All-in-one Docker image with IPFS node best practices

boris · January 5, 2024, 6:51pm

I’ve been thinking about an IPFS node/gateway for getting started usage, with all the best practices built in.

Here’s what I think this looks like:

Kubo set up in a best practices way with config out of the box
clear instructions on either open gateway, or just hosting content / websites you have added to the node
nopfs setup for open gateway mode
nginx reverse proxy / caching setup
Saturn fits in here somehow? And/or Station? cc @hannahhoward
a skeleton config of hosting your own _dnslink based apps / websites – e.g. I should be able to CNAME a domain, add a _dnslink TXT record, point it at this gateway, and then example.com gets served up via the gateway (automated updates of DNS can be done out of band using the API of your DNS provider)

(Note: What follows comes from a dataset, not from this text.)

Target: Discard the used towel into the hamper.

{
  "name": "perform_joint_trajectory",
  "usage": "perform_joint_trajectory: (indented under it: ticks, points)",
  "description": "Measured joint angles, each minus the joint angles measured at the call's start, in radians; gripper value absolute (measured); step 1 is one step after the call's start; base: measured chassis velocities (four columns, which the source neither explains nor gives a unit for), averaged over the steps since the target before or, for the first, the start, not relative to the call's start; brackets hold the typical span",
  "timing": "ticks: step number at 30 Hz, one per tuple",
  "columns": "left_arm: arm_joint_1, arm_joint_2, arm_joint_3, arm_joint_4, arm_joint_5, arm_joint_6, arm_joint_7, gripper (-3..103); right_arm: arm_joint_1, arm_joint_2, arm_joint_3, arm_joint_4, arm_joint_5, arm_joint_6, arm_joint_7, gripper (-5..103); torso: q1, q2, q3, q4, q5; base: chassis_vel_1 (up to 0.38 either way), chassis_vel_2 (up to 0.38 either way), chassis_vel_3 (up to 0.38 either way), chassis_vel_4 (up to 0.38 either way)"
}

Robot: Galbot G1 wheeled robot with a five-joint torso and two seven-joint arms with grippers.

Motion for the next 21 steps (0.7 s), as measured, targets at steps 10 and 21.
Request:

I’m unclear what an out-of-the-box pinning API turned on looks like. The use case is your own pinning and publishing from remote systems, IPFS Desktop, etc.

I mean, obviously, I’d love something UCAN based / writeable gateway type stuff, but what’s the simplest way to securely set this up out of the box? Or do we just punt on this and have people connect to the server backend in someway? something something Tailscale connection to a cloud box that I connect my own IPFS Desktop to.

I’d love to have something like this and am willing to help crowdfund it through Open Collective – and maybe Wovin team @tennox & Joshua would take this on.

I’d love to be able to deploy this to e.g. Cloudron, Synology NAS, or a variety of hosting providers.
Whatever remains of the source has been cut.